These dynamically generated values are then printed for each record.

Example 5: Using `cyclic` Variables with a CSV Source¶

<setup>
    <generate name="cyclic_people" count="8" >
        <variable name="person" source="data/people.csv" cyclic="True" separator=","/>
        <key name="person_id" script="person.id"/>
        <key name="person_name" script="person.name"/>
    </generate>
</setup>

In this example:

The cyclic="True" attribute ensures that once all records from the CSV file are used, the data starts from the beginning again.

Example 6: Using `distribution` to Randomize Data Selection¶

<setup>
    <generate name="random_people" count="10" >
        <variable name="person" source="data/people.csv" separator="," distribution="random"/>
        <key name="person_id" script="person.id"/>
        <key name="person_name" script="person.name"/>
    </generate>
</setup>

Here:

The distribution="random" attribute ensures that the records are selected randomly from the source CSV file.

Example 7: Iterating with `iterationSelector`¶

<setup>
    <generate name="iterate_selector" count="20" >
        <key name="iteration_count" generator="IncrementGenerator"/>
        <variable name="user" source="dbPostgres"
                  iterationSelector="SELECT id, name FROM users WHERE id = __iteration_count__"/>
        <key name="user_id" script="user[0].id"/>
        <key name="user_name" script="user[0].name"/>
    </generate>
</setup>

In this example:

The iterationSelector query retrieves data from a PostgreSQL database for each iteration using the iteration_count value, dynamically fetching user information.

Example 8: Using `paged="true"` with a database selector¶

<setup>
    <generate name="paged_customers" count="1000" pageSize="200">
        <variable name="customer_page"
                  source="dbPostgres"
                  selector="SELECT id, name FROM public.customers"
                  paged="True"/>
        <key name="customer_id" script="customer_page.id"/>
        <key name="customer_name" script="customer_page.name"/>
    </generate>
</setup>

In this example:

The selector no longer behaves like a setup-cached once-per-run lookup.
It reloads once for each parent generate page window and reuses that page-local result inside the page.

Example 9: Preserve A Raw Datetime Variable For Arithmetic¶

<setup>
    <generate name="subscription_dates" count="1">
        <variable name="created_at" generator="DateTimeGenerator(value='2024-01-31 10:30:00')"/>
        <key name="renewal_date" script="created_at.add_months(1).end_of_month()" outDateFormat="%Y-%m-%d"/>
    </generate>
</setup>

In this example:

created_at remains a raw datetime variable.
The key performs arithmetic first and formatting second.

Example 10: Defining Weighted Variables with `weightColumn`¶

<setup>
    <generate name="weighted_people" count="10" >
        <variable name="people" source="data/people_weighted.csv" weightColumn="weight" separator=","/>
        <key name="person_id" script="people.id"/>
        <key name="person_name" script="people.name"/>
    </generate>
</setup>

Here:

The weightColumn="weight" controls how frequently each row is selected.
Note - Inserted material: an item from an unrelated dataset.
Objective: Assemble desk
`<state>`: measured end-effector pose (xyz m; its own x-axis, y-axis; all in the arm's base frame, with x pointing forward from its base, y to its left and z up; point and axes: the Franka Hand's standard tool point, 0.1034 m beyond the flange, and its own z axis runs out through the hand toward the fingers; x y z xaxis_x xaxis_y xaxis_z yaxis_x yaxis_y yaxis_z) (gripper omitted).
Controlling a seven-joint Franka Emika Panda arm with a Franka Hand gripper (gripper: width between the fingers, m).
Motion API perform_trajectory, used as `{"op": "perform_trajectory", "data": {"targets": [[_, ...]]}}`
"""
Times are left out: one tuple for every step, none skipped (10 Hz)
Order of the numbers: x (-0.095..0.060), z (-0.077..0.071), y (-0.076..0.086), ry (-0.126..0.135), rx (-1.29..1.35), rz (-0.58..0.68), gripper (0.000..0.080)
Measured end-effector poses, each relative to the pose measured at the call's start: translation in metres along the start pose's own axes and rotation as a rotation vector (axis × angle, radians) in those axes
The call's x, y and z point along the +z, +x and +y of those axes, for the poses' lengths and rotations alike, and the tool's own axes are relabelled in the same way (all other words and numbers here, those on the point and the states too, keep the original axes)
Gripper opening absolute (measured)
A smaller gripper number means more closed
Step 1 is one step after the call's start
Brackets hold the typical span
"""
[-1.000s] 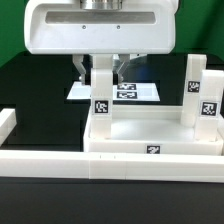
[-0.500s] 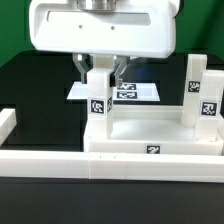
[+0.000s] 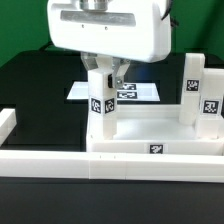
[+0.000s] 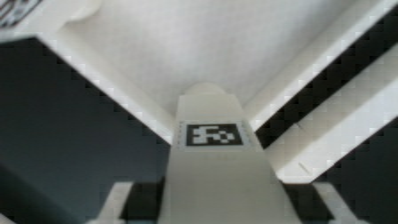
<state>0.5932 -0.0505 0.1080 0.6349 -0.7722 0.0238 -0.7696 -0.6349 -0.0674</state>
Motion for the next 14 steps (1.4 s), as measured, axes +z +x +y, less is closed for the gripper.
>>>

Rows with higher weight values are more likely to be chosen.

Example 10: Combining Variables with Nested Keys¶

<setup>
    <generate name="customer_info" count="10" >
        <variable name="customer" source="data/customers.csv" cyclic="True"/>
        <variable name="notification" source="data/notifications.csv" cyclic="True"/>
        <key name="customer_id" script="customer.id"/>
        <key name="customer_name" script="customer.name"/>
        <nestedKey name="notifications" type="list" count="2">
            <key name="notification_type" script="notification.type"/>
            <key name="notification_message" script="notification.message"/>
        </nestedKey>
    </generate>
</setup>

In this case:

The customer and notification variables are both sourced from CSV files.
The nestedKey element generates two notifications for each customer, showcasing how variables can be combined with nested structures.

Example 11: Working with Entities and Locale-Specific Data¶

<setup>
    <generate name="localized_data" count="5" >
        <variable name="person" entity="Person" locale="de_DE"/>
        <key name="person_name" script="person.full_name"/>
        <key name="person_address" script="person.address"/>
    </generate>
</setup>

In this example:

The person variable is generated using the Person entity, with data localized to de_DE (Germany).
This can be used to generate locale-specific data like names, addresses, etc.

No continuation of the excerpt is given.